**Aim of the task:**
A faithful copy of the data is the goal; set it down exactly, without the images.

**Provided material:**

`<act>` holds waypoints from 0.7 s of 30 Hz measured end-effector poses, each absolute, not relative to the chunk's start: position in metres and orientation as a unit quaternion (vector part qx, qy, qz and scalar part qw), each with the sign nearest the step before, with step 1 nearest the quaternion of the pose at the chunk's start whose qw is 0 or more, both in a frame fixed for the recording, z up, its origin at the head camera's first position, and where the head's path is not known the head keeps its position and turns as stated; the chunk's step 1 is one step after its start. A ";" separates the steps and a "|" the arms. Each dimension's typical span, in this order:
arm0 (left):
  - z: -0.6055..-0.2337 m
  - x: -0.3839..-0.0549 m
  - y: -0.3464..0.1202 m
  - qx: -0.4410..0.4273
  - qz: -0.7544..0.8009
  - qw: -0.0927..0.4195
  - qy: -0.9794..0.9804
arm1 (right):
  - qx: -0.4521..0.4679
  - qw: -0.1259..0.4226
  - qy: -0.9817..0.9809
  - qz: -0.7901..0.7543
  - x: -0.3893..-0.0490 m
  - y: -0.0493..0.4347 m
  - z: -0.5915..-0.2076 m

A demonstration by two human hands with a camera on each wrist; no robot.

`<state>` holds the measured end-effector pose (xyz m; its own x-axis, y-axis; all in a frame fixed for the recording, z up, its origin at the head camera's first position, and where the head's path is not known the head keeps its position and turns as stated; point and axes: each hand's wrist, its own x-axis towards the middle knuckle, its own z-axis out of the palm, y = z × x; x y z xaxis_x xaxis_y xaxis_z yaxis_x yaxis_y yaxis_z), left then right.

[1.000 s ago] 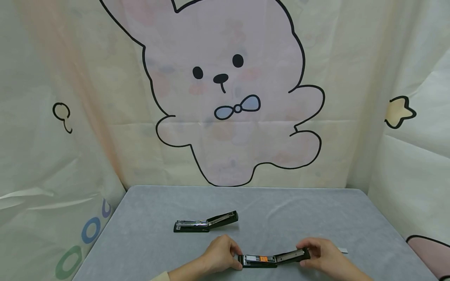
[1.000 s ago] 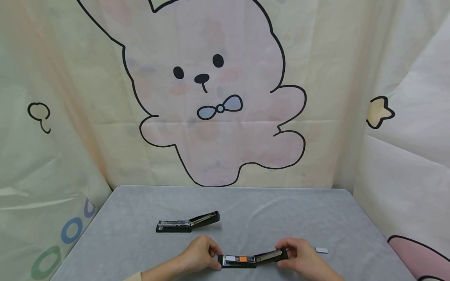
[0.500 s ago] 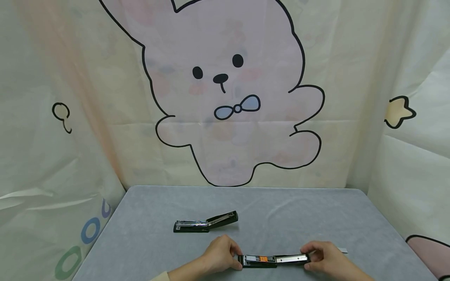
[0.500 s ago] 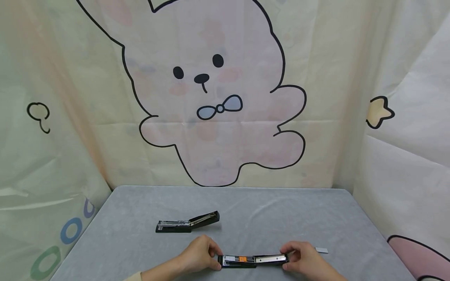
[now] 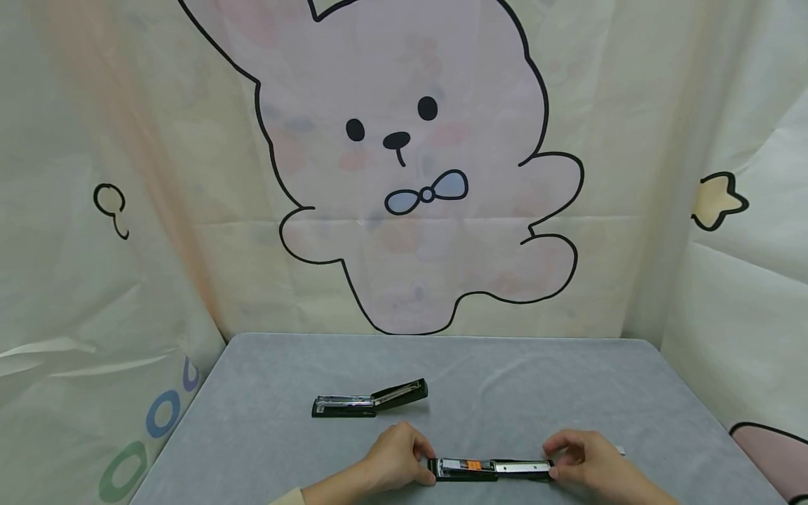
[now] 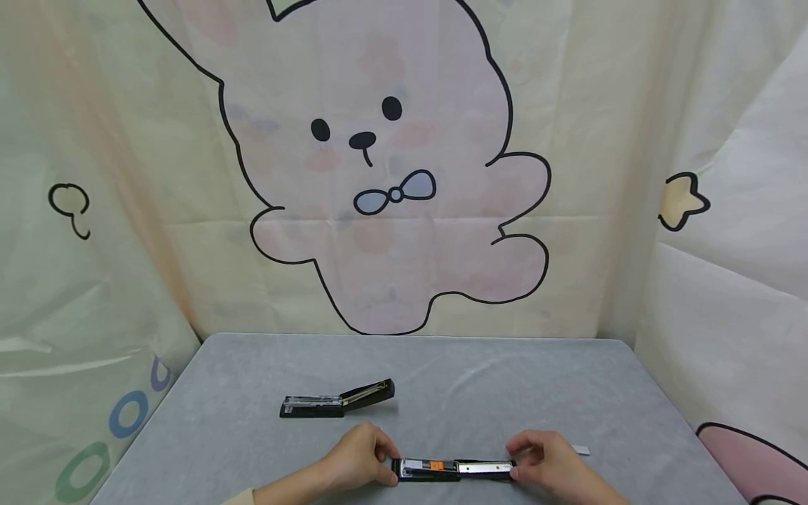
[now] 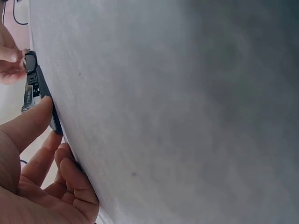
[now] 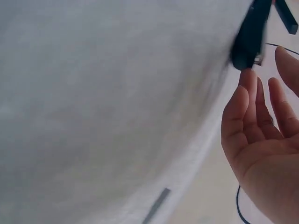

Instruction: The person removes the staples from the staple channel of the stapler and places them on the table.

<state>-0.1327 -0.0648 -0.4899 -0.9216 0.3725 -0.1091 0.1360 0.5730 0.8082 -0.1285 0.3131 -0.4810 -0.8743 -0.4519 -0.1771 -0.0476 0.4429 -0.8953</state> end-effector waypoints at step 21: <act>-0.487 -0.132 -0.064 0.140 0.435 0.139 0.879 | -0.082 0.206 0.826 -0.519 -0.124 0.255 -0.460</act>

**Your solution:**
`<act>` holds waypoints from 0.7 s of 30 Hz measured end-effector poses, each absolute, not relative to the chunk's start: position in metres and orientation as a unit quaternion (vector part qx, qy, qz and scalar part qw), each with the sign nearest the step before, with step 1 nearest the quaternion of the pose at the chunk's start whose qw is 0 or more, both in a frame fixed for the recording, z up, its origin at the head camera's first position, and where the head's path is not known the head keeps its position and turns as stated; the chunk's step 1 is one step after its start. A ";" separates the steps and a "|" the arms. Each dimension's typical span, in this order:
arm0 (left):
  - z: -0.6055..-0.2337 m
  - x: -0.3839..-0.0549 m
  - y: -0.3464..0.1202 m
  - qx: -0.4410..0.4273
  - qz: -0.7544..0.8009
  - qw: -0.0927..0.4195
  - qy: -0.9794..0.9804
arm1 (right):
  - qx: -0.4521..0.4679
  - qw: -0.1259..0.4226
  - qy: -0.9817..0.9809
  - qz: -0.7901..0.7543
  - x: -0.3893..-0.0490 m
  - y: -0.0493..0.4347 m
  - z: -0.5915..-0.2076 m

A demonstration by two human hands with a camera on each wrist; no robot.

`<state>` holds the measured end-effector pose (xyz m; its own x-axis, y-axis; all in a frame fixed for the recording, z up, its origin at the head camera's first position, and where the head's path is not known the head keeps its position and turns as stated; point and axes: each hand's wrist, its own x-axis towards the middle knuckle, its own z-axis out of the palm, y = z × x; x y z xaxis_x xaxis_y xaxis_z yaxis_x yaxis_y yaxis_z), left then right.

[1.000 s ago] 
[1.000 s ago] 
[0.500 s ago] 
[0.500 s ago] 
[now] 
[now] 
[now] 
[now] 

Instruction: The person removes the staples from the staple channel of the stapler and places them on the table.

<state>-0.1327 -0.0648 -0.4899 -0.9216 0.3725 -0.1091 0.1360 0.5730 0.8082 -0.1285 0.3131 -0.4810 -0.8743 -0.4519 -0.1771 -0.0476 0.4429 -0.8953</state> end-effector waypoints at step 21: <act>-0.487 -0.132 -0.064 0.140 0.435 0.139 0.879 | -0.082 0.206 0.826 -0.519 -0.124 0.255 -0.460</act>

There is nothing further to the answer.